The management company, Cooper
Square Realty, fired back in a letter from its chief executive, David
Kuperberg, claiming that contractors recruited from as far away as
Wisconsin and Michigan have been working nonstop to tear out wet walls,
carpeting and wallpaper to prevent mold; installing new generators;
rebuilding a water pump; and mopping up residue left by oil-tainted salt
water.
"While Cooper Square Reality did not cause the storm, the
company is doing everything it can" to get people back in their homes,
Kuperberg wrote.
The uncertainty also is evident at South Street
Seaport, a cluster of early 19th-century mercantile buildings converted
to retail shops and apartments. Usually teeming with tourists, the
seaport remained a ghost town late last week, despite postcard-perfect
weather.
Inside a shut-down brew pub still without lights, workers
wearing masks and white jumpsuits scrubbed down the bar, floor and
tables.

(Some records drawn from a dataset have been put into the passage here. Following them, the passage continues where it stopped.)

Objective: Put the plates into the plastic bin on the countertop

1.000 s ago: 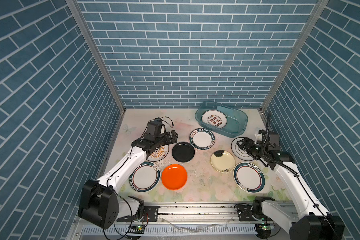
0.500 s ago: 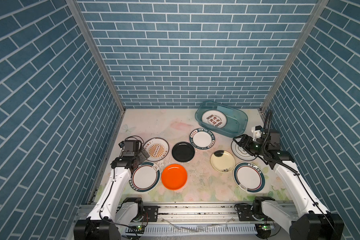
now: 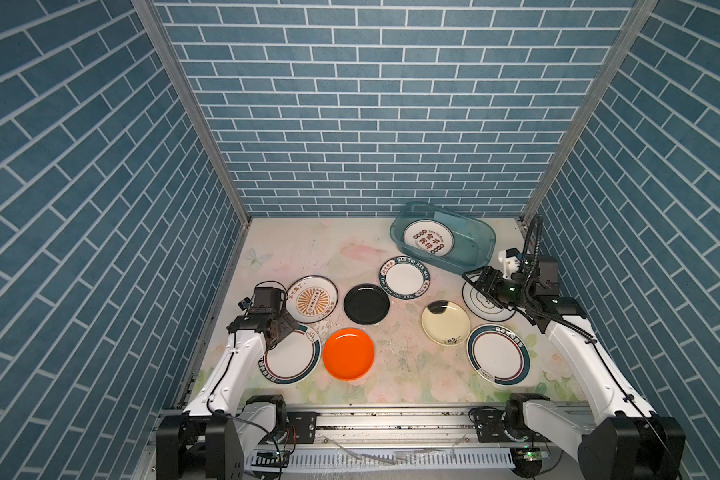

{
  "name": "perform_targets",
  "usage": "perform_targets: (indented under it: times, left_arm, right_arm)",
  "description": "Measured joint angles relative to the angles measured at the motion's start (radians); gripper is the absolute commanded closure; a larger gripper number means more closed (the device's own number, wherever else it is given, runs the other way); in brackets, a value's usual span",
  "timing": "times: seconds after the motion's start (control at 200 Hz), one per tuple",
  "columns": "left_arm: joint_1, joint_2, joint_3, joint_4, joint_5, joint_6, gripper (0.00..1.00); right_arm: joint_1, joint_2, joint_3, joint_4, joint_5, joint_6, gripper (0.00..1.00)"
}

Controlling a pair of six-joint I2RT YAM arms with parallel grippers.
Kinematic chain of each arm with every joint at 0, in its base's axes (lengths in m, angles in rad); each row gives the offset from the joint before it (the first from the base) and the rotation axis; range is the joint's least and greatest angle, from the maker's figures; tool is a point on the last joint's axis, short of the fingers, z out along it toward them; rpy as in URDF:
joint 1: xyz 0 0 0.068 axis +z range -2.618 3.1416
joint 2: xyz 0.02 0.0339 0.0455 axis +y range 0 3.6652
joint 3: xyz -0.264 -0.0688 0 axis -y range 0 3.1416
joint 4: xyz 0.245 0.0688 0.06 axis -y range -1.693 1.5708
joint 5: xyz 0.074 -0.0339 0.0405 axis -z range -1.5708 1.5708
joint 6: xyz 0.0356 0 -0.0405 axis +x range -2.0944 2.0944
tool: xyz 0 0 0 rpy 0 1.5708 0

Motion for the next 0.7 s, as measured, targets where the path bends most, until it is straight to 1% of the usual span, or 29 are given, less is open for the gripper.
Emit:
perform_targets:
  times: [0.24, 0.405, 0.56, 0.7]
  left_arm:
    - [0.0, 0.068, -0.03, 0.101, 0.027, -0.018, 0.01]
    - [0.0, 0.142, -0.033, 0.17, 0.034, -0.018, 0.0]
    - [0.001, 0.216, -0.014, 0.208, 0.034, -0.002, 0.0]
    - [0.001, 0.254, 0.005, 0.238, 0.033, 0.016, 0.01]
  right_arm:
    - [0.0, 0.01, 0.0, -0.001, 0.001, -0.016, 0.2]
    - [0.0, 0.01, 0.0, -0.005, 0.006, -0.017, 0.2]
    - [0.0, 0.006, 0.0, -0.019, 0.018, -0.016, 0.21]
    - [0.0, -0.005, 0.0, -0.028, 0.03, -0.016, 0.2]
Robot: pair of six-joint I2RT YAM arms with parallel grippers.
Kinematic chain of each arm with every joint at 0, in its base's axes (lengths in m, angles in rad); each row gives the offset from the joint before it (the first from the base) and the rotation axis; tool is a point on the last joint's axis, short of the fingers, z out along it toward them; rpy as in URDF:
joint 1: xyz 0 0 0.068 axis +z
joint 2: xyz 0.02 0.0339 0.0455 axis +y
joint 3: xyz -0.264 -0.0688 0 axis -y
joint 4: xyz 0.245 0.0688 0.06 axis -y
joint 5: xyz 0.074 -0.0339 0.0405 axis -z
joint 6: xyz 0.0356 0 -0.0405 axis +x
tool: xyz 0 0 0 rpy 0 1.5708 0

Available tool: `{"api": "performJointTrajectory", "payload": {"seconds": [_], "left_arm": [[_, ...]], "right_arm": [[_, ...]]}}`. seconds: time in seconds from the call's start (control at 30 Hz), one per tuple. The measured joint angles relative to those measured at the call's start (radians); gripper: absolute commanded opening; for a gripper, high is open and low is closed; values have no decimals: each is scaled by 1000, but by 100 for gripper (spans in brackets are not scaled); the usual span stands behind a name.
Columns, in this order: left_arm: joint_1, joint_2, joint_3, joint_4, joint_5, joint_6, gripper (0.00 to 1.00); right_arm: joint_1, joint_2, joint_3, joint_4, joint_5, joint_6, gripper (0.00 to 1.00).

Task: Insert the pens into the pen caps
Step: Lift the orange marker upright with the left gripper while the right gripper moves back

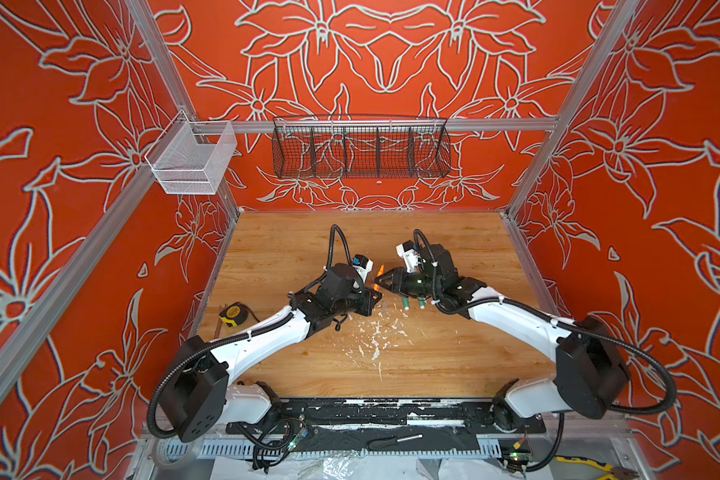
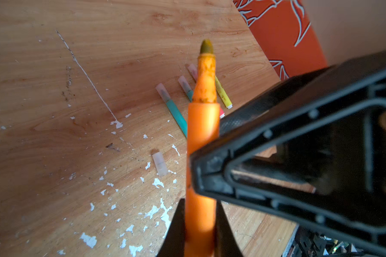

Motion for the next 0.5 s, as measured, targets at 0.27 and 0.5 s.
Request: {"api": "performJointTrajectory", "payload": {"seconds": [0.27, 0.5], "left_arm": [[1, -73, 168, -98, -115, 215, 0], [5, -294, -44, 45, -121, 362, 0]], "right_arm": [[2, -173, 210, -274, 268, -141, 34], [2, -107, 151, -387, 404, -143, 33]]}}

Many businesses, including Ann Taylor, Body Shop and Guess
outlets, were still boarded up with plywood.
Also shuttered was
"Bodies ... The Exhibition," the show featuring dissected human cadavers
that has been a fixture there since 2005. Its website says that due to
"damage to our venue, we are closed until further notice."
Some
seaport residents have electricity back but no heat or hot water. Liz
McKenna, 54, who was living in a third-floor apartment overlooking the
East River when a deluge filled the entire first floor with water, said
she expects to be able to move back in a couple of weeks - maybe.
"That's
only a guess," she said as she picked up her mail. "Look around. Nobody
really knows how bad it is down here. ... We've been ignored."
One of the few businesses to open its doors, Meade's bar and restaurant, had no customers at lunchtime.
"We're open, but who are we open for?" said 28-year-old bartender Nichole Osborne. "All of my regulars are displaced."
An etching on the front window, quoting Dylan Thomas, offered a glimmer of resolve: "Rage, rage against the dying of the light."